I’m trying to unpack those things and relearn them, but it really sucks. ”
“I have to ask one more thing about him.”
“Fine,” she steeled herself, though the more they talked, the better it felt to hear his name. It meant she hadn’t imagined it all.
Logan braced himself on the steering wheel.
“Let’s just be really, brutally honest, I guess. Obviously, I got the full show, even if I’ve done my best to repress it… you never sounded like that with me.”
She had to laugh at that, mostly because he was right, but also because it was just like him to be worried about that when her mom’s literal ashes were rolling around in the back seat.
“Don’t take it personally,” she said, waving a hand as he groaned. “I don’t know how to say this to you, Logan, so I’m just going to rip the band-aid off. What Milo and I had in that department was just on another level. I can’t even describe it—”

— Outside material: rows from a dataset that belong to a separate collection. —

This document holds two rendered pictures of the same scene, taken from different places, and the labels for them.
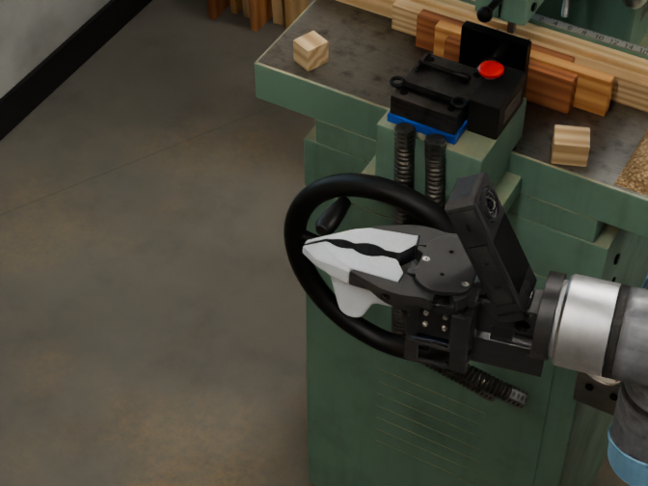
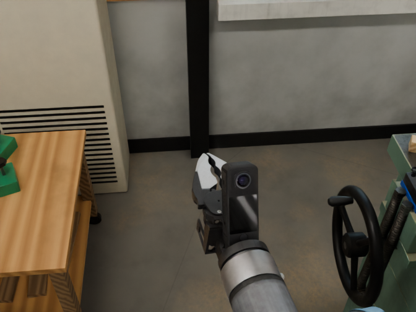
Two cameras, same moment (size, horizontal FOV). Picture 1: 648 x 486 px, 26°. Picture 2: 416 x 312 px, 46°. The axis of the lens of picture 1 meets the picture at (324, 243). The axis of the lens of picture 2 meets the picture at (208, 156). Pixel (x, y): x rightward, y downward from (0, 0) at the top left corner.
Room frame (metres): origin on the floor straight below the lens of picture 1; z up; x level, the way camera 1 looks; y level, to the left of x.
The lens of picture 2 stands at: (0.49, -0.47, 1.77)
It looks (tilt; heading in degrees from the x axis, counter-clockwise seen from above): 43 degrees down; 56
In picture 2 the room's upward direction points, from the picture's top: straight up
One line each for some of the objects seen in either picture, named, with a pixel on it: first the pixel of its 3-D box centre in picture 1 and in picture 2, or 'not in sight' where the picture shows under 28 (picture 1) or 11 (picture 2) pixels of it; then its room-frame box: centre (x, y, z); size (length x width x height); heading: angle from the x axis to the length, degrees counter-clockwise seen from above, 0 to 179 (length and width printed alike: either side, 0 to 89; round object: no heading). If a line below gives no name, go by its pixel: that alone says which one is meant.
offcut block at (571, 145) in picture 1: (570, 146); not in sight; (1.29, -0.30, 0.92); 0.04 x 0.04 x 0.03; 82
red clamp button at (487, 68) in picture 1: (491, 69); not in sight; (1.31, -0.20, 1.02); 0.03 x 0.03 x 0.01
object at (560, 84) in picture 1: (508, 73); not in sight; (1.42, -0.24, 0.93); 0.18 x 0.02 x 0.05; 61
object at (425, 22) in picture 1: (493, 51); not in sight; (1.47, -0.22, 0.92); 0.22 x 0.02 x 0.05; 61

“And I would prefer you didn’t.”
“Fair. It had nothing to do with you. I always enjoyed things with us, I promise.”
“So I’m not terrible at sex?” Logan laughed, but he was serious. “I’ve had a bit of a complex since that night.”
Hanna patted his arm. “You are not terrible at sex. And I’m really, really sorry you had to see that. We thought you guys were gone for the night and never would have imagined one of you would walk in. I actually never even found out what Matty wanted.”
“Oh god,” Logan sighed. “He was actually coming to invite Milo out with us. Ironically, he wanted to test the waters between the three of us before Vegas. It’s been a long time since Milo and I had to be in the same room together.
The last time I really spent that much time with him, we were kids and he was a fucking disaster, understandably, but I never gave him a chance after all the shit with Michaela happened. ”
“Oof,” she groaned. “Well, I can confirm that of the three of us, he’s the mature and well-adjusted one. Painfully well-adjusted.”
Logan snorted. “So well-adjusted that he fumbled you?”
“He didn’t fumble me,” Hanna insisted. “I fumbled myself.”
“Regardless, I’m sorry. I hope you guys can work it out and I mean that, sincerely.”
She waited for the shift in his tone, or even a sneer, but his lips held steady. He really did mean it.
“Thanks, Lo.”
He released her knee and turned the volume up.
“Now let’s take Lisa on one last road trip.”
* * *
When she’d brought her mother to the Grand Canyon once she’d stopped treatment, Hanna had been acutely aware it would be the last thing they’d ever do together.
She’d felt it in her bones, the same way she’d felt that something was wrong when her phone rang in the middle of her workday.
The same way she’d felt her mom whispering through golden petals as she chased sunflowers across San Francisco.
There were some truths about death that couldn’t be explained, only survived.
When she sat beside Logan on a bench on the South Rim, a black box tucked between them, that familiar knowing crept over her—this would be the last thing they’d ever do as the versions of themselves they clung to.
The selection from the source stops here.